* Exercise prompt: As the answer, give a copy of each line below that includes the word "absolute".

* Data extract:

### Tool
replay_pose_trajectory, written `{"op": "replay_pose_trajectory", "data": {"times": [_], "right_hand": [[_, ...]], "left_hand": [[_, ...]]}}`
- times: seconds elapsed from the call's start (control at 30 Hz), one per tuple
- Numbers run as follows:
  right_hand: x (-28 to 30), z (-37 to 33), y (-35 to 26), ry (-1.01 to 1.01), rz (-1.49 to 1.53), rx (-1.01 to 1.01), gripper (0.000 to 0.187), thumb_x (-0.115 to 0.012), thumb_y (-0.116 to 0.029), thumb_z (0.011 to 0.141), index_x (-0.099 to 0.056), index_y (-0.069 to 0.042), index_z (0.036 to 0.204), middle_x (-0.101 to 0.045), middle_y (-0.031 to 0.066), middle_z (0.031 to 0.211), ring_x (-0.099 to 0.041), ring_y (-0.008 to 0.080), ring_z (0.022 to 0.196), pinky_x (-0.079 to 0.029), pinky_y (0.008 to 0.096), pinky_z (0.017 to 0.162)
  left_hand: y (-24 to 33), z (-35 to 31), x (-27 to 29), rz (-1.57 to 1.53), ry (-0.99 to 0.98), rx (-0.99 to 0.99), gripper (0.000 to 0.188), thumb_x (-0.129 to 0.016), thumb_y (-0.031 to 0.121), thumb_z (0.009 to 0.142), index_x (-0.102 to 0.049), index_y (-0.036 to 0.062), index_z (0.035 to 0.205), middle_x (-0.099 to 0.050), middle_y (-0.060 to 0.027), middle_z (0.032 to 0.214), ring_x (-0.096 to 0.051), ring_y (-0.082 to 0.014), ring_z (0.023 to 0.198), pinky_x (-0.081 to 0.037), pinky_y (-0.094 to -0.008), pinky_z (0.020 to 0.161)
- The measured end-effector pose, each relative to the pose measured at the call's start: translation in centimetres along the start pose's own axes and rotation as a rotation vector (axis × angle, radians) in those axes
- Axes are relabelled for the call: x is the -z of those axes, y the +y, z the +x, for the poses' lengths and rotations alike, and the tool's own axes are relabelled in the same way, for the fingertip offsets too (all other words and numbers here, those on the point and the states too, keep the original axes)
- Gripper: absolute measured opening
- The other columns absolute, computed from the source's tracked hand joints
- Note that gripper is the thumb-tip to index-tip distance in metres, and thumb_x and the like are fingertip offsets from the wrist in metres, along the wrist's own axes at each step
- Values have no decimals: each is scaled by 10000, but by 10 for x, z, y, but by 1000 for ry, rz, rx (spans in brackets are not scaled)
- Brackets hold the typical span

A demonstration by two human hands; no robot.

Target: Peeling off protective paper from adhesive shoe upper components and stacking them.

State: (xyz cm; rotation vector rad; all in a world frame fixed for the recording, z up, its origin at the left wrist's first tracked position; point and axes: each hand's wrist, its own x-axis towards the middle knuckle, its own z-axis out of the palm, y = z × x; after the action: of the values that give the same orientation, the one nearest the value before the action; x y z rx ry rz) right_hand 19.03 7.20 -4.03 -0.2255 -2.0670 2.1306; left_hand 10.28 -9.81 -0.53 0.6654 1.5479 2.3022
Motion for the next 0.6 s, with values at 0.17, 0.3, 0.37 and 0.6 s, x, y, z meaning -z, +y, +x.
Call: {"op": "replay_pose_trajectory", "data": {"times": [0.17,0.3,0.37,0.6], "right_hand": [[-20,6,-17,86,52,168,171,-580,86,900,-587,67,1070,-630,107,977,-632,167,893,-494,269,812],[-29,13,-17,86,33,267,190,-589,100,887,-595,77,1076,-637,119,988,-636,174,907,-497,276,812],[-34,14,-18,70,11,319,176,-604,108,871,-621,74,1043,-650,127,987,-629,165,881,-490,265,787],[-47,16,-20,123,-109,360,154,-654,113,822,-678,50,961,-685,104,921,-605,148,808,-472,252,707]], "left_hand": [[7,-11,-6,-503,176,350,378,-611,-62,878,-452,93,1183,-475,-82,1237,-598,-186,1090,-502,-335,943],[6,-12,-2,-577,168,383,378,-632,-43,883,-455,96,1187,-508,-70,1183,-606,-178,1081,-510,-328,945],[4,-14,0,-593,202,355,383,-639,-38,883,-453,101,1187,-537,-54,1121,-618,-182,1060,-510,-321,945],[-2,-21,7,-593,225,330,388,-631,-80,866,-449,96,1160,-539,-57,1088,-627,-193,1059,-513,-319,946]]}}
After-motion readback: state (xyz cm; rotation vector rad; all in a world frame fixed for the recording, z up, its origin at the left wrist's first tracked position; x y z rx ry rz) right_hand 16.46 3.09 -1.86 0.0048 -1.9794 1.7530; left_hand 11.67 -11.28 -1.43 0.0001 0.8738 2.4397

* Your response:
- Gripper: absolute measured opening
- The other columns absolute, computed from the source's tracked hand joints

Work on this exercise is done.